2014 I started to photograph unaccompanied minor refugees. At that time, they were housed in former military barracks somewhere in Munich. 2015, when the numbers of refugees arriving in Germany became higher and higher and the situation seemed to get out of control, I was forbidden by the authorities to continue my visits to the barracks. For about a year I abandoned my project, but then, quite out of nowhere, two camps for refugees were set up in the posh suburban village I actually live in. I wanted to continue my project and I joined a group of people who decided to help the refugees around.
The beginnings all of us were full of hope. We organized language classes, looked for educational opportunities, and assisted the refugees to cope with an unbelievable German bureaucracy. But soon German politics turned against the refugees.
Those refugees who already had jobs, were now forbidden to work, condemned to do nothing, and the pressure on them to leave the country grew. We, the helpers, had to witness how these people we cared for were really hurt. Not just once, but again and again.
2014 - 2017
My husband
Danait is 19 and comes from Eritrea. Now she lives here, in my posh little suburb.

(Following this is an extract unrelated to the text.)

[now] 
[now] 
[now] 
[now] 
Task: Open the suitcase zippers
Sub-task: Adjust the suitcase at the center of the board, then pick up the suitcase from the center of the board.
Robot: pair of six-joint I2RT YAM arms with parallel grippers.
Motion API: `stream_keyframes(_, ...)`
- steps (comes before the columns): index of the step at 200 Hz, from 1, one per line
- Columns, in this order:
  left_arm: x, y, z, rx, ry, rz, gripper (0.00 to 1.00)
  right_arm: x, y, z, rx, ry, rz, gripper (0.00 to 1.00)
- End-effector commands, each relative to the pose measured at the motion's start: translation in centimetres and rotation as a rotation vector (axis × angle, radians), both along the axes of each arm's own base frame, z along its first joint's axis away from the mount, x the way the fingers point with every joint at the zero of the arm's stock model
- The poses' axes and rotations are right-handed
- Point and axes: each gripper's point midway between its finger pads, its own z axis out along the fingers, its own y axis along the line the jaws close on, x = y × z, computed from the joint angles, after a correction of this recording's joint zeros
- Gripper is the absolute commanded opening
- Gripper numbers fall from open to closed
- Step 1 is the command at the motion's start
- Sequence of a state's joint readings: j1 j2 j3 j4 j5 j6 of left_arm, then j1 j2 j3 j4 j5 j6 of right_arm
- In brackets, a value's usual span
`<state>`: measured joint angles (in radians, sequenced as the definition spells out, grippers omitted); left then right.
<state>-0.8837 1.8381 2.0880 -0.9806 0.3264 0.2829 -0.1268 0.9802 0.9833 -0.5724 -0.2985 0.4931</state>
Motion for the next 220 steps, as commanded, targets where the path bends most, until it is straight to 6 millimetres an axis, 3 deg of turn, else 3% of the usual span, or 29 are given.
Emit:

She is housed in one of the tin containers the authorities had put up and shares a room of fourteen square meters with five other women.
She never says a bad word about of her roommates, but i know she wishes herself to a place far away.
Danait can not be separated from her cell phone. incessantly she talks to the one she calls her husband, -my husband-, she says whenever she speaks of him, he is now in another country, they were separated on the run.
And the chocolate ice cream drips on her hand, she doesn't get to lick it even once, because she just can´t stop talking to him.
Tomorrow Danait will be allowed to go to school in the city for the first time, and today she tells me about her sister, who she's been worried about lately..., because she, too, has set off for Europe, via Libya, and then across the Mediterranean sea.
She tells me now how she herself sat in a boat on her flight, together with 450 other people, and the boat was leaking, and the engine stank, and she drank the sea water, and then, when she vomited, the vomit was all yellow.
And then Danait shows me pictures of women and men on the luminous rectangle of her phone, she shows me pictures of mothers and children, of boys and girls, she shows me people, who until recently had dreams and now lie drowned somewhere in the sea.
And I looked at the young woman and was completely without language and didn't really understand anything and now in the evening comes the sadness and an inkling of what is, and an inkling of how it could all be, for this woman, who lives in this tin container, on her cell phone pictures of dead people and the silence of her sister inside in her head.